While some startups highlight their notable investors, having well-known clients can be just as significant.
This is a major source of pride for Serval, an enterprise AI firm that revealed a $47 million Series A funding round on Tuesday. Redpoint Ventures led the investment, joined by prominent firms such as First Round, General Catalyst, and Box Group. However, what stands out even more than the investors is Serval’s impressive client roster, featuring leading AI companies like Perplexity, Mercor, and Together AI.
Serval leverages agentic AI models to streamline IT service management, but distinguishes itself by harnessing the strengths of agentic AI while sidestepping many of its common issues. One agent is responsible for programming internal automations for routine operations, such as granting software access or setting up devices. The founders describe it as a tool for “vibe-coding,” managed by IT supervisors but largely autonomous. Another agent acts as a help desk, addressing user inquiries by activating these tools as needed, in accordance with predefined rules.
According to Serval CEO Jake Stauch, the main objective was to make tool creation as straightforward as possible.
“We don’t want users to feel like there’s any extra cost to building these automations,” Stauch explained to TechCrunch. “Our goal is to make automating a process permanently easier than handling it manually even once.”
By dividing responsibilities between two agents—one for developing tools and another for utilizing them—managers gain better oversight of permissions. When a new automation is set up, the manager defines the conditions for its use, adding an extra safeguard against overly enthusiastic help desk agents.
Enterprise customers are acutely aware of the dangers posed by unsupervised AI, which influenced Serval’s decision to avoid a single, all-encompassing Help Desk Agent.

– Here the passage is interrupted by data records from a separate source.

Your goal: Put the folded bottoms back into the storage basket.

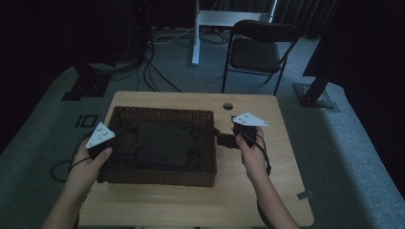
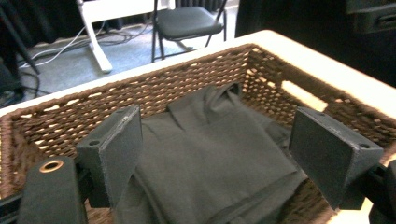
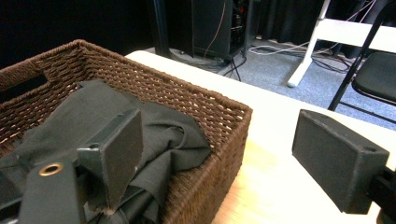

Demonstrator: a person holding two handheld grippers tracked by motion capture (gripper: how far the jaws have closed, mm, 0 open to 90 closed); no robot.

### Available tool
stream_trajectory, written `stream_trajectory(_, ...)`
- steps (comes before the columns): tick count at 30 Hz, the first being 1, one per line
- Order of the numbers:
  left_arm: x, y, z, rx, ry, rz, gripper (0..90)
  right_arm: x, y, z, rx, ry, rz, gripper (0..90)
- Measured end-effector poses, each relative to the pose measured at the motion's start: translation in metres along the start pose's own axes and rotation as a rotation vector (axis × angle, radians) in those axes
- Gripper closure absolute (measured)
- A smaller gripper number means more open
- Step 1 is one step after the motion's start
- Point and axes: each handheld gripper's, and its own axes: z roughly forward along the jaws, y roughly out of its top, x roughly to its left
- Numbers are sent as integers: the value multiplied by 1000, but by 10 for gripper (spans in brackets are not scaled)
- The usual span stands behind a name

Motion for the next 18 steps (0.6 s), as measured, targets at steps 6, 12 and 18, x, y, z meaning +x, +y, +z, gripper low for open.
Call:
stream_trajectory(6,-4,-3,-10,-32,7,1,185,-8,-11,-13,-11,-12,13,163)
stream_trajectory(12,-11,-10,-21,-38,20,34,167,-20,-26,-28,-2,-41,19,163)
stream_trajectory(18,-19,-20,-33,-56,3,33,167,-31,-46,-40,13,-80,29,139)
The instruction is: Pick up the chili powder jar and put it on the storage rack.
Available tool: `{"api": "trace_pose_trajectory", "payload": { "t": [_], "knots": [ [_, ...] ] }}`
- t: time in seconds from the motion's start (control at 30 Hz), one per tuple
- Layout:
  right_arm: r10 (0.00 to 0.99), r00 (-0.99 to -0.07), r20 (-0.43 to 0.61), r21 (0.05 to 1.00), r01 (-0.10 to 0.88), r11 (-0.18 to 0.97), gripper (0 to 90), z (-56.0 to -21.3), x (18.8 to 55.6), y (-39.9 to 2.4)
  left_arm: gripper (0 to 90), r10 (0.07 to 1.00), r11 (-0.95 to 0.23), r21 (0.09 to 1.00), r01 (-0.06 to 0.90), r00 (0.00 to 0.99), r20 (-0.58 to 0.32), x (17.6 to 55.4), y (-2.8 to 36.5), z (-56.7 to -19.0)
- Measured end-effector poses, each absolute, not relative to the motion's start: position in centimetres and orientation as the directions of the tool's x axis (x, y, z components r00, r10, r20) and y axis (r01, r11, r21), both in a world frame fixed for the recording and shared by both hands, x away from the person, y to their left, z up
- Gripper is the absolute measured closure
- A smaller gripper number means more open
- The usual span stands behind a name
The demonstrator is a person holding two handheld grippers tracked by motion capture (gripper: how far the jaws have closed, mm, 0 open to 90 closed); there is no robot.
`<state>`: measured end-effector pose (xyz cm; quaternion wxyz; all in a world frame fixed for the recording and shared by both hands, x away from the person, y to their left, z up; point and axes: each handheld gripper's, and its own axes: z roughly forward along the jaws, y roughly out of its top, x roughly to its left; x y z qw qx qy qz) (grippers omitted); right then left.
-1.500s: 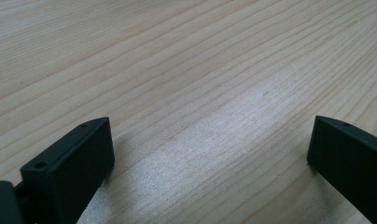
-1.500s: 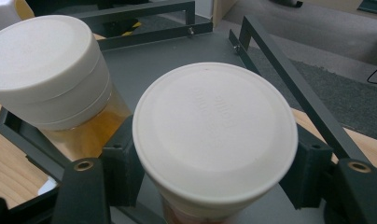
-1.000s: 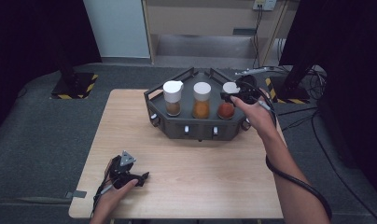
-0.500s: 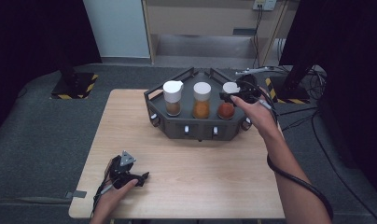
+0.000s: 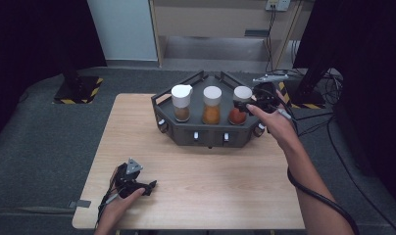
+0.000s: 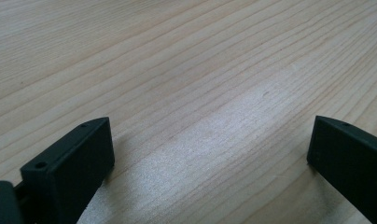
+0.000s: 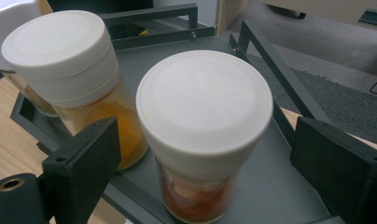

“You don’t want someone to type in Slack, ‘I want to erase all company data,’ and have the AI agent reply, ‘Sure, I’ll delete everything,’” Stauch told TechCrunch. “Instead, the agent will respond, ‘I don’t have a tool for deleting all company data, but I can help you reset your password or handle other specific tasks.’”
Because these tools are deterministic, they can enforce highly detailed permissions, such as requiring multi-factor authentication or restricting actions to certain time windows. Whenever those rules need updating, an AI agent is ready to modify the code accordingly.
This represents a novel solution to the widespread challenge of managing agentic AI systems. “You want complete transparency and control over your AI agent’s activities,” Stauch said. “Serval enables you to create these tools and tailor the permissions and approval processes behind them.”